Annie Wang is an avid traveler who loves to explore all aspects of a country. She can be found blogging at NerdWallet Travel, which aims to help travelers with all aspects of traveling, from destination tips to money-saving tricks.
Let's face it: Americans are lucky when it comes to travel. English is the most commonly spoken language in the world. But if you like to immerse yourself into local culture or want to head somewhere off the beaten track, speaking English won't cut it. What's a world traveler to do?
Know the basics. This is a good trick even if you're not heading somewhere totally remote. People are much friendlier if you can say "hello", "please" and "thank you" in the local language. Also learn how to say "where's the bathroom?" and "do you speak English?" That way, you definitely know how to get your point across. Other helpful phrases? "Delicious", "I'm lost" and " My name is."
Write down important information. Make sure that you are protected in emergency situations. Write down the address of your lodgings in the local language and the contact information of a local contact (or your traveling buddy) on a sheet of paper. If you get lost, you can whip out the sheet, give it to a taxi driver and be back at the hotel in no time.

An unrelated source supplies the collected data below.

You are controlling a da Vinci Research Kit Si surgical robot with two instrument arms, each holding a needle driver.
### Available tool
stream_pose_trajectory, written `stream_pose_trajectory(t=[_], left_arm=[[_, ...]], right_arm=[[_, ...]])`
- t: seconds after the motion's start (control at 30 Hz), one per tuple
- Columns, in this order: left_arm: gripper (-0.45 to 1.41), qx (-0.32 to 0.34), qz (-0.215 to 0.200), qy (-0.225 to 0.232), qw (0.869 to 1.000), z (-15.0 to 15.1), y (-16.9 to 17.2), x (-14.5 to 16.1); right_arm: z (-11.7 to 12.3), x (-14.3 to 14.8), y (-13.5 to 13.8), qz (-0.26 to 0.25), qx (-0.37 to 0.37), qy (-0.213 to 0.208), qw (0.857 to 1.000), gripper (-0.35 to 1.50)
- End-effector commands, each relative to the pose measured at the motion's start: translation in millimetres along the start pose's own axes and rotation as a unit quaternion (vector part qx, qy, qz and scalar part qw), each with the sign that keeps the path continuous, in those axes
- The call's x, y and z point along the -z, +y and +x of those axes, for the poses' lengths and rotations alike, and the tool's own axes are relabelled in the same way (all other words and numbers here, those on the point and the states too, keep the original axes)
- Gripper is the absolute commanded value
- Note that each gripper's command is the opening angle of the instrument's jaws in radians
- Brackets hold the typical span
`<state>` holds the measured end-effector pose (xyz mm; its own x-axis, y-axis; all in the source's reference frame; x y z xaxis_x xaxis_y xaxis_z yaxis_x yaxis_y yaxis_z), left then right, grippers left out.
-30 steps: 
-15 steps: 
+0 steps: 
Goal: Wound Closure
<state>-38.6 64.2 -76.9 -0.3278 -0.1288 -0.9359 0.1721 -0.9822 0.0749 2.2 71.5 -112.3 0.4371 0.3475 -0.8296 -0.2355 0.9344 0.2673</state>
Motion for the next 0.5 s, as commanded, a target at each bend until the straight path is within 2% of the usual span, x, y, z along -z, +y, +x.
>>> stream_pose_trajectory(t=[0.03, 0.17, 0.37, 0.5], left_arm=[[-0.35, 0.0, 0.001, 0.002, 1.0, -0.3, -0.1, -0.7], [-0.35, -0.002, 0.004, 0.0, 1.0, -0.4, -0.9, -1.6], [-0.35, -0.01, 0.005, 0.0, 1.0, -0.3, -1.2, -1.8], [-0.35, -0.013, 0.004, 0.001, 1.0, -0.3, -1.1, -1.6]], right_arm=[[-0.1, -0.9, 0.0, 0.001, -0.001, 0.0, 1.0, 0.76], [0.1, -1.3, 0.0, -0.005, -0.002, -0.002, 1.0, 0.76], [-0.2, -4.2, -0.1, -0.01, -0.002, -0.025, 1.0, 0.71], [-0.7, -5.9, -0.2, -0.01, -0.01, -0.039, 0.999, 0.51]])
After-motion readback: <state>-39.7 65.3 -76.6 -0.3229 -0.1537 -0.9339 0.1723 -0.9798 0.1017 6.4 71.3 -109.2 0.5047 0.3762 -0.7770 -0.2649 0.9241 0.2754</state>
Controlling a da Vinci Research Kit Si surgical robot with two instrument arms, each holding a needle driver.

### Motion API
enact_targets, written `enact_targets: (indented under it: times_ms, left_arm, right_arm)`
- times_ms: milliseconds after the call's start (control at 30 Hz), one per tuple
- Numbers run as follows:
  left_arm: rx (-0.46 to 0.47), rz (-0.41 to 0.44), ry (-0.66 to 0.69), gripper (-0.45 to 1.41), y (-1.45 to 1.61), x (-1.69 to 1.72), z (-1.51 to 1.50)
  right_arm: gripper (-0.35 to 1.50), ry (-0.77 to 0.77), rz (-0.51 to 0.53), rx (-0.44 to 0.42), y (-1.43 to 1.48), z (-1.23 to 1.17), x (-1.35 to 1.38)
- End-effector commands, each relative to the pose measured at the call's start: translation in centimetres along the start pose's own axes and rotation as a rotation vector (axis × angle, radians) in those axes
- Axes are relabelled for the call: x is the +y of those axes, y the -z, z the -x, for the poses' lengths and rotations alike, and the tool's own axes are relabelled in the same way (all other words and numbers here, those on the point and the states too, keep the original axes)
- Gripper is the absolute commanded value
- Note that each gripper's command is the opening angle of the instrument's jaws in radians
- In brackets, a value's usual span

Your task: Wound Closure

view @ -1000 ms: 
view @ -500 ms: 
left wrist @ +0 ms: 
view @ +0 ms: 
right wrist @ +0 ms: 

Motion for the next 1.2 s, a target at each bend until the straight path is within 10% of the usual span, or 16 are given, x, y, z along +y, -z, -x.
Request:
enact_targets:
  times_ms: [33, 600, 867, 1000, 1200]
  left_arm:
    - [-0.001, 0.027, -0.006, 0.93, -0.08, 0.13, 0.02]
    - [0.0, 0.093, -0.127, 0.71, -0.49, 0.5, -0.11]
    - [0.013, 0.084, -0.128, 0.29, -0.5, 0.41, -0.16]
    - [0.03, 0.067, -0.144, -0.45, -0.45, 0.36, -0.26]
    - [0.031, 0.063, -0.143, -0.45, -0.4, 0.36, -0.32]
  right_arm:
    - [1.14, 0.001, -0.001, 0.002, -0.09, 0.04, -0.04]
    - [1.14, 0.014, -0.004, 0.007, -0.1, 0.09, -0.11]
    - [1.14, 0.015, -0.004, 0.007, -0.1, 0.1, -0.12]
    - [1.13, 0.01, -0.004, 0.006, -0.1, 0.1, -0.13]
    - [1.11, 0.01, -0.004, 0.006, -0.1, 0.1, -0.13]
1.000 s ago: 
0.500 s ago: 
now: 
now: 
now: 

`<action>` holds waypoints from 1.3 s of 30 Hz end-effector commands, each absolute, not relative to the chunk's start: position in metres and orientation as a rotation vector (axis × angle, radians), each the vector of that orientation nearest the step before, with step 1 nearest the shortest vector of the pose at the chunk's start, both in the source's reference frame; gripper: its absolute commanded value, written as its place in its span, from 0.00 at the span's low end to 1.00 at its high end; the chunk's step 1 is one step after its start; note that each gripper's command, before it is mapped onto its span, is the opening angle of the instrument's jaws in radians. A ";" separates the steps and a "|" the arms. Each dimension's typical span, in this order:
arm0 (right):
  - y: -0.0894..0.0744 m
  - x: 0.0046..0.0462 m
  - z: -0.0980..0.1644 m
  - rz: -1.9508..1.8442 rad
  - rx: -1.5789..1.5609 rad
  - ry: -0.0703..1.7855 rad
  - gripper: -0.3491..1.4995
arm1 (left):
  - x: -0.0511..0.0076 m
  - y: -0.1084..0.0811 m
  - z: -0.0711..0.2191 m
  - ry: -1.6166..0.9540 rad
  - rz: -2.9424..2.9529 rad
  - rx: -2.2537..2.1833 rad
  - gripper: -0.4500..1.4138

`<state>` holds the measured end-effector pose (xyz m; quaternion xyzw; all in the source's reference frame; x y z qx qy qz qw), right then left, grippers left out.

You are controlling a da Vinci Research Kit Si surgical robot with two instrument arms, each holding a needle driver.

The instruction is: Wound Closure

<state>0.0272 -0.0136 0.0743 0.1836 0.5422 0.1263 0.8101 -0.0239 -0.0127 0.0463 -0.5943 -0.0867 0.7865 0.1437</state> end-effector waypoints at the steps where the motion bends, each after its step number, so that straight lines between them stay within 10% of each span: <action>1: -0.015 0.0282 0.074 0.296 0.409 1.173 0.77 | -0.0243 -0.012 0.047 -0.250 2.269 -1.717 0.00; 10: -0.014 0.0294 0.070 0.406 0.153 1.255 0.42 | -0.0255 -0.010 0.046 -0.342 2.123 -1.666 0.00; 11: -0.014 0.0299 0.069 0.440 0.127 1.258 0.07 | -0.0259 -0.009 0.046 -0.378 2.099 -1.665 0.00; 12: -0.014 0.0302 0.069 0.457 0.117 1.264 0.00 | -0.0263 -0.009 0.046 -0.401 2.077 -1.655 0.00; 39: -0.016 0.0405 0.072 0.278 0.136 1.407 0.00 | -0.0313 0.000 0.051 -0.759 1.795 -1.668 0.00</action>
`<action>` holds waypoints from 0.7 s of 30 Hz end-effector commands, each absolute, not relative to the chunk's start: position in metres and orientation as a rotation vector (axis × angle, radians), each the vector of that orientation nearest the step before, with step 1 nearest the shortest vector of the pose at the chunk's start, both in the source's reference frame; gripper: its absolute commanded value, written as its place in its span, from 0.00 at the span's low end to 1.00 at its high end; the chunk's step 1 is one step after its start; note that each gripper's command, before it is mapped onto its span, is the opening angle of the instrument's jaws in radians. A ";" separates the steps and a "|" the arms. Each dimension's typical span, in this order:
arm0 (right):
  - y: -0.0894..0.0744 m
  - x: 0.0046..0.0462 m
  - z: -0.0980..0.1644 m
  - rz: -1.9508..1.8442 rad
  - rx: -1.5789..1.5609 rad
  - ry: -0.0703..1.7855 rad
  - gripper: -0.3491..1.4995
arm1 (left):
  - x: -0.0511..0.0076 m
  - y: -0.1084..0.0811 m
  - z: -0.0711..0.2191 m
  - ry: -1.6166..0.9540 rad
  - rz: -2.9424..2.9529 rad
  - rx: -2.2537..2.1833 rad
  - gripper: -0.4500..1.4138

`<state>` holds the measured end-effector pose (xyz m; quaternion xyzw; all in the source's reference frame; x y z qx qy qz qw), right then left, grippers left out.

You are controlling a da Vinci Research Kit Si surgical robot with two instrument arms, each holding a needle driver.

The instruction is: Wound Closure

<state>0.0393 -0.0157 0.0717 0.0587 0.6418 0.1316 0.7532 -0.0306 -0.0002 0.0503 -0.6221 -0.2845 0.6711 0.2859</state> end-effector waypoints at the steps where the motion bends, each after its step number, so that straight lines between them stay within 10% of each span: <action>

Use hand gestures. Hand gestures are almost universally understood. Before you start playing charades however, learn the local meanings of common gestures. In Bulgaria, for example, nodding means no, and shaking your head means yes. Yikes! Search up some local gestures beforehand to make sure you're not insulting your waitress when trying to gesture for water.
Draw pictures. Not very good at charades? Try drawing pictures instead. It's pretty easy to draw some mountains if you want to know where to go hiking. Don't have paper? A stick and some dirt can work. Be careful though—if your drawing skills aren't up to par, someone might send you to a restaurant when you meant to draw temple.
Bring a notepad. I assure you, a notepad is more accessible and versatile than your smart phone. You can draw pictures or write foreign words you can't pronounce. In turn, locals can draw maps and write down recommendations or directions. And best of all, no one has to fiddle with a touch screen.
Carry phrase book and learn as you go. The phrasebook is the easy fallback of travelers everywhere. Bring along a little one, just in case you need to look up that one specific phrase or decipher something on your menu. Memorize the phrases you use the most. Food words are a good bet. Learning "chicken", "beef" and "rice" can go a long way towards puzzling out that menu.
Ask the concierge to help. Afraid of butchering a new language? Ask your concierge or front desk. Most people working in the hotel industry speak some English to better communicate with foreign travelers. Tell them what you want to learn, like how to pronounce a tricky word or to translate a complicated phrase. Save this option for short or confusing phrases during a lull time or they may be too swamped to help you out.
Don't be afraid to strike up conversation. Restaurants, bars and public spaces are easy ways to meet people and immerse yourself into local culture. Memorize some key phrases—your name, where you're from and a question you'd like to ask a local—and start talking.
Exchange lessons with locals. No local friends? Go online and look for language class trades. Many people love to learn English with a native speaker, so ask someone to meet up over coffee and trade language practice. You've just made a new friend who can suggest some local treasures not found in guidebooks.
Take advantage of your smartphone. There are lots of apps to help people in a foreign country. One of the most useful is Quest Visual, which translates text in photos, like street signs or menus. Or try Jibbigo to get an audio translation if you can't communicate with the fruit seller. Ask him to speak into the phone, and it speaks the sentence out loud in English. Then you reply in English, and the app translates that back. Easy as pie.
With all these tools at your disposal, there's no reason to be scared of traveling to a country where you can't speak the language. Put away your pride and throw yourself into the experience. Who knows? You might come back with tons of new friends and an itch to return.